* _Data_
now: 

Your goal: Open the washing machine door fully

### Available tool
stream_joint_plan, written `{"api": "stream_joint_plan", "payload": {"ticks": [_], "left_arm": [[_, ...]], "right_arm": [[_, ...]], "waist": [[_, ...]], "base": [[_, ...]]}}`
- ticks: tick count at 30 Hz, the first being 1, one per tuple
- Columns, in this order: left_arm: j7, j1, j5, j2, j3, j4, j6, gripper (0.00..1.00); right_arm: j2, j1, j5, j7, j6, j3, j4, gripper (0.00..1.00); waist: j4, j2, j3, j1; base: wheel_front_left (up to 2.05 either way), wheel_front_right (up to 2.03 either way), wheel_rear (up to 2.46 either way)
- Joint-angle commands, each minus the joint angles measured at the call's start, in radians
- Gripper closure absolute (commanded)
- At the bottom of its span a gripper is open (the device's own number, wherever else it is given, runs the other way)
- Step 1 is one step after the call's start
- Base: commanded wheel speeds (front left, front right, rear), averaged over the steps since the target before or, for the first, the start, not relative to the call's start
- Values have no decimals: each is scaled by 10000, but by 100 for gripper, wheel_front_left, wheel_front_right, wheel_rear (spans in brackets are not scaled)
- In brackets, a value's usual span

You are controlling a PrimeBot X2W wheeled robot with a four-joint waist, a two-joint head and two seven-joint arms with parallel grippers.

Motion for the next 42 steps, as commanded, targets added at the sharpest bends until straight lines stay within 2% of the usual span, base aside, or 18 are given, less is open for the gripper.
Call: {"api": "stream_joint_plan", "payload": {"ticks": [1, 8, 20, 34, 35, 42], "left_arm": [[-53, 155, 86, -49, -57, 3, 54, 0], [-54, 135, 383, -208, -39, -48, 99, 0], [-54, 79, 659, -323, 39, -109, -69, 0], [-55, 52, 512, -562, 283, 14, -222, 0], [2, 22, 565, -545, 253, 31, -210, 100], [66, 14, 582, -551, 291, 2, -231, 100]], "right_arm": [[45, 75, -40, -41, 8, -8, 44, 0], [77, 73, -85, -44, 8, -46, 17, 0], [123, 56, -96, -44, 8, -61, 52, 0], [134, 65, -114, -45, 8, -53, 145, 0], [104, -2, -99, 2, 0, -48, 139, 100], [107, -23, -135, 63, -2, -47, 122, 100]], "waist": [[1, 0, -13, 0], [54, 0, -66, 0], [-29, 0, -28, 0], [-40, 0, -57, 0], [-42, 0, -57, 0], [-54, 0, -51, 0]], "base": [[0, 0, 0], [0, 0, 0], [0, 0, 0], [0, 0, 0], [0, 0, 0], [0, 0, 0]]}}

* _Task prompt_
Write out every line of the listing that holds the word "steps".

* _Response to this exercise_
- Base: commanded wheel speeds (front left, front right, rear), averaged over the steps since the target before or, for the first, the start, not relative to the call's start
Motion for the next 42 steps, as commanded, targets added at the sharpest bends until straight lines stay within 2% of the usual span, base aside, or 18 are given, less is open for the gripper.

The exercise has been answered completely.